The question that needs to be answered here is, what were the causes that lead to this decline in the first place? Why did the market decline suddenly? The reason was the implementation of some taxes and new mortgage rules set by the government. The government set these rules in order to control the rapidly increasing and booming housing market, but many experts argue that there may be more than meets the eye in this regard. Some experts argue that many foreign buyers were reluctant to invest in property due to these taxes and rules. However, according to recent statistics collected by TREB, currently the share of foreign homebuyers in the market is approximately 5 percent. This means that the assumption that foreign buyers were reluctant to buy is incorrect, granted that the main target of the tax were foreign homebuyers, there number however are too few to really make a difference in the market and its trends. The actual reason was that regular buyers and residents of the area. Since the tax was imposed they decided to wait and observe rather than get involved more actively in the trends. They wanted to see where the market trends were going before taking on a more active role.

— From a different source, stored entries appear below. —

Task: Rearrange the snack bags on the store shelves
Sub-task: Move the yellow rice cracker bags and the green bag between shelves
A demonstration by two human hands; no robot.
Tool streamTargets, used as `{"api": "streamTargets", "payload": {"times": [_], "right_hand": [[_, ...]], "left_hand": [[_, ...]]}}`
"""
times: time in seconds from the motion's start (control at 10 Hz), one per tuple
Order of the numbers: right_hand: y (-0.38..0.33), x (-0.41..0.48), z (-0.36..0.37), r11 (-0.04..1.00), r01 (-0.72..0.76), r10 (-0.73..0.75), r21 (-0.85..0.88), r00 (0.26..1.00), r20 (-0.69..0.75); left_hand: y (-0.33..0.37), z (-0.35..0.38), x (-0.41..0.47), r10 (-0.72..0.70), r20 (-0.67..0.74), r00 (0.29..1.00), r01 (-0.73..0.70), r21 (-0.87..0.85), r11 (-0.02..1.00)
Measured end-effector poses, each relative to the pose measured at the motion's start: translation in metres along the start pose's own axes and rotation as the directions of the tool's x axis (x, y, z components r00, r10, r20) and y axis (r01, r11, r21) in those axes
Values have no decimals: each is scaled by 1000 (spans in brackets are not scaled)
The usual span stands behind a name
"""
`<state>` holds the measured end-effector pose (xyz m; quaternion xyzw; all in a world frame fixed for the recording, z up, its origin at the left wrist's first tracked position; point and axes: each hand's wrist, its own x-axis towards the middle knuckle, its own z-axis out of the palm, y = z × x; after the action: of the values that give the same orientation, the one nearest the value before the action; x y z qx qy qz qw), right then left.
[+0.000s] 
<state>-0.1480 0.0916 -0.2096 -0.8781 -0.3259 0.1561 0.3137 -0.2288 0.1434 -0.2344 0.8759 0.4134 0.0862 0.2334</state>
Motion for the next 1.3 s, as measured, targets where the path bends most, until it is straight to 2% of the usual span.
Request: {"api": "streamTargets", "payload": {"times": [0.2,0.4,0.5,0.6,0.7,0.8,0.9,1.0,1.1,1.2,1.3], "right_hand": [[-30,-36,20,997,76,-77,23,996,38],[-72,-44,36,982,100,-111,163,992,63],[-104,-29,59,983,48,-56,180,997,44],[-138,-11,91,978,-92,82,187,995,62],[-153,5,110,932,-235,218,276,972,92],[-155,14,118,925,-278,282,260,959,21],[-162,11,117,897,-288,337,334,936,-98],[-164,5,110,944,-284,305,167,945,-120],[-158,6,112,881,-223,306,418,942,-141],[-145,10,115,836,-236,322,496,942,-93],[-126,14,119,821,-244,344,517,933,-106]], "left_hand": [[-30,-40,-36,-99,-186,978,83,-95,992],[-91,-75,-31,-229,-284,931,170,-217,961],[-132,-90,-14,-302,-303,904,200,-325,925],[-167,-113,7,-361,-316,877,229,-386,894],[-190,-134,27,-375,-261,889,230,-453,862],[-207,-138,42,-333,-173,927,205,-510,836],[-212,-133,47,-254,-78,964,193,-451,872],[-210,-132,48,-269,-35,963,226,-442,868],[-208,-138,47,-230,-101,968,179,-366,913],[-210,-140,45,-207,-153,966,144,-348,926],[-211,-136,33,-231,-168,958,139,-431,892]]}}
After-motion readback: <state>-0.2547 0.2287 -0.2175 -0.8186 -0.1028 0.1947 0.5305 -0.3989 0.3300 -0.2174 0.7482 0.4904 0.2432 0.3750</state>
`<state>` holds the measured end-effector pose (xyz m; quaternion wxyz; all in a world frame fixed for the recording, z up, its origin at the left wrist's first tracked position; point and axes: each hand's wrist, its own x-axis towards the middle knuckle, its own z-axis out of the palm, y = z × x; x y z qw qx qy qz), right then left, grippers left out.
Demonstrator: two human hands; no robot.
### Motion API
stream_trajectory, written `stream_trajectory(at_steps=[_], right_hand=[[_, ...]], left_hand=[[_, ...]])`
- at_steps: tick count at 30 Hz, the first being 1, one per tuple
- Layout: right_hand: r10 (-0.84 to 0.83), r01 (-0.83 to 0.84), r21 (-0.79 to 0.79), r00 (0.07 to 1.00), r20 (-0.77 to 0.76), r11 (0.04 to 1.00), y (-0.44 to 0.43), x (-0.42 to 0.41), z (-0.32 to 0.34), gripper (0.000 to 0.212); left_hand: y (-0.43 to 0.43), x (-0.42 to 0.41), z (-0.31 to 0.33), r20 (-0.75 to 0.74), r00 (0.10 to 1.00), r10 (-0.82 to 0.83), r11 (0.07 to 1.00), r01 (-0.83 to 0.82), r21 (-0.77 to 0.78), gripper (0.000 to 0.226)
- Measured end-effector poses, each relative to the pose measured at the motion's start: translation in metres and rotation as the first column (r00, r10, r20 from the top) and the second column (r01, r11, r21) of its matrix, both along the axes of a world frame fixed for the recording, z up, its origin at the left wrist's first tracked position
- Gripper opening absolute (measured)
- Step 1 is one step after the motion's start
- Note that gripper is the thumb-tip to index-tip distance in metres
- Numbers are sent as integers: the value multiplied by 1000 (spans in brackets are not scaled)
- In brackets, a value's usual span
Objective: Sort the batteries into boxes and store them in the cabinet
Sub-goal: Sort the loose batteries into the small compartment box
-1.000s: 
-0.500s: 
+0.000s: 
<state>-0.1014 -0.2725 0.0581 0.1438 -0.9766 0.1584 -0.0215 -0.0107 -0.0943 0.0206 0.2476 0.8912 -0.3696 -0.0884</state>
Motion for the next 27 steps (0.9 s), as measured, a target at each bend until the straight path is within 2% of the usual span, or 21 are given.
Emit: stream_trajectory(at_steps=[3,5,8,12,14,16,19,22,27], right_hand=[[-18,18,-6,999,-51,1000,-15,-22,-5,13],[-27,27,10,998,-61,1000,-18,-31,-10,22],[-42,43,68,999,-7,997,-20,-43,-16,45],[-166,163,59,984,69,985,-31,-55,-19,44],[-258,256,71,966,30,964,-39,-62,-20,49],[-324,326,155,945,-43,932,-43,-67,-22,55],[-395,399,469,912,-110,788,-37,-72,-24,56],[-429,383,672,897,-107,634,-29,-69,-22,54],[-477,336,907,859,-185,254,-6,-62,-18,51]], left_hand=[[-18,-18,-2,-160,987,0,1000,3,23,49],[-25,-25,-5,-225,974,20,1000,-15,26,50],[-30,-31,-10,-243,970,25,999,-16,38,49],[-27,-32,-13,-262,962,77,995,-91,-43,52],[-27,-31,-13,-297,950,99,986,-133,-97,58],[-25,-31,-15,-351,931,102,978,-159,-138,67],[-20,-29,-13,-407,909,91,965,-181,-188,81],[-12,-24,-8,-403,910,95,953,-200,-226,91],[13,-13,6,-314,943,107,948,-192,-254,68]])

Another cause is believed to be declining interest rate. When the house prices increased, the interest rates dropped causing more people to enter the market and make house purchases. A decreased interest rate is not a good sign for lenders and investors. Experts argue that lower interest rates are attractive for the buyer, they are bad for the market in the long run. One of the reasons why the taxes were imposed to cool down the market was to bring up the interest rate, and prevent a total crash of the market.
Another cause is believed to be lack of supply, as there was an increase in buyers, there was a shortage in supply for the houses being offered for sale. The new rules and tax would have been a way to decrease the demand, so they match the levels of supply and the market could be in the state of equilibrium. These are some of the causes that are said to have contributed to the decline of the housing market in Toronto. The question that arises now is that will the market remain in this decline or will it rise again.